Give the data again exactly, stopping after the "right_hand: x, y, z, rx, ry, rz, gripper" line.

# # # #

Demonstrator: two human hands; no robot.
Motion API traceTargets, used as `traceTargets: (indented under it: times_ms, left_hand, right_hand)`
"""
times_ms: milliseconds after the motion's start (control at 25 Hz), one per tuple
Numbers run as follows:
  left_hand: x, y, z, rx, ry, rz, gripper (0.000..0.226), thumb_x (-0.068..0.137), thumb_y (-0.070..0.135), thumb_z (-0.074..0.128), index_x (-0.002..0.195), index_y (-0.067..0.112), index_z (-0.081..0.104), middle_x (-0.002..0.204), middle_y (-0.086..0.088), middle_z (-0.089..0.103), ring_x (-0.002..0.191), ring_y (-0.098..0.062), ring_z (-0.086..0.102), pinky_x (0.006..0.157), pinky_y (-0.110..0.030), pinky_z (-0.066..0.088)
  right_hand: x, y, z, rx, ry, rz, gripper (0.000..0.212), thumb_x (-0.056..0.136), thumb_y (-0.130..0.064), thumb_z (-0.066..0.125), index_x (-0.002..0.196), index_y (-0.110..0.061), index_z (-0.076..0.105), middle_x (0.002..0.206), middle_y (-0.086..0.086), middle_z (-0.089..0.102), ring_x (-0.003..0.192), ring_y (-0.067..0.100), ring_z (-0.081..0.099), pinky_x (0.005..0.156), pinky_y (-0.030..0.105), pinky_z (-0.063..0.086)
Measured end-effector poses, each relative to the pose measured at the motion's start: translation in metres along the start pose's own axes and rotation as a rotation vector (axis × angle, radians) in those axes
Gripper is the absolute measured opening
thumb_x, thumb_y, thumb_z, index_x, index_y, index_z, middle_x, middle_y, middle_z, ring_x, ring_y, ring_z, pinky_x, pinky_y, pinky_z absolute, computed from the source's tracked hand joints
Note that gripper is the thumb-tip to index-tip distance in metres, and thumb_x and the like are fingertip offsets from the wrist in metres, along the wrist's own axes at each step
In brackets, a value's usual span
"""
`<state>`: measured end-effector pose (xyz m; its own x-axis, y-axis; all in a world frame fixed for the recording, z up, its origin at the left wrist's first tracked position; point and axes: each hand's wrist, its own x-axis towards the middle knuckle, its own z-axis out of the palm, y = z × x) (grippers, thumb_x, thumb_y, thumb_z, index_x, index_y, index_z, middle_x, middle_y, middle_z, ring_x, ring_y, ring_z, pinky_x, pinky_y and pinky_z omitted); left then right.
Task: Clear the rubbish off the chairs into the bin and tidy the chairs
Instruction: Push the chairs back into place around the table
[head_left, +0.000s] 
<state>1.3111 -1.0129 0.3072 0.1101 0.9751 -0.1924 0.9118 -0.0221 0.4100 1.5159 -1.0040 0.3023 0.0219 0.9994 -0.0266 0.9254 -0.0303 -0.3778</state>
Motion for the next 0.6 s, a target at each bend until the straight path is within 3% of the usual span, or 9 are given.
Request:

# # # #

:: Exercise result ::
Demonstrator: two human hands; no robot.
Motion API traceTargets, used as `traceTargets: (indented under it: times_ms, left_hand, right_hand)`
"""
times_ms: milliseconds after the motion's start (control at 25 Hz), one per tuple
Numbers run as follows:
  left_hand: x, y, z, rx, ry, rz, gripper (0.000..0.226), thumb_x (-0.068..0.137), thumb_y (-0.070..0.135), thumb_z (-0.074..0.128), index_x (-0.002..0.195), index_y (-0.067..0.112), index_z (-0.081..0.104), middle_x (-0.002..0.204), middle_y (-0.086..0.088), middle_z (-0.089..0.103), ring_x (-0.002..0.191), ring_y (-0.098..0.062), ring_z (-0.086..0.102), pinky_x (0.006..0.157), pinky_y (-0.110..0.030), pinky_z (-0.066..0.088)
  right_hand: x, y, z, rx, ry, rz, gripper (0.000..0.212), thumb_x (-0.056..0.136), thumb_y (-0.130..0.064), thumb_z (-0.066..0.125), index_x (-0.002..0.196), index_y (-0.110..0.061), index_z (-0.076..0.105), middle_x (0.002..0.206), middle_y (-0.086..0.086), middle_z (-0.089..0.102), ring_x (-0.003..0.192), ring_y (-0.067..0.100), ring_z (-0.081..0.099), pinky_x (0.005..0.156), pinky_y (-0.030..0.105), pinky_z (-0.063..0.086)

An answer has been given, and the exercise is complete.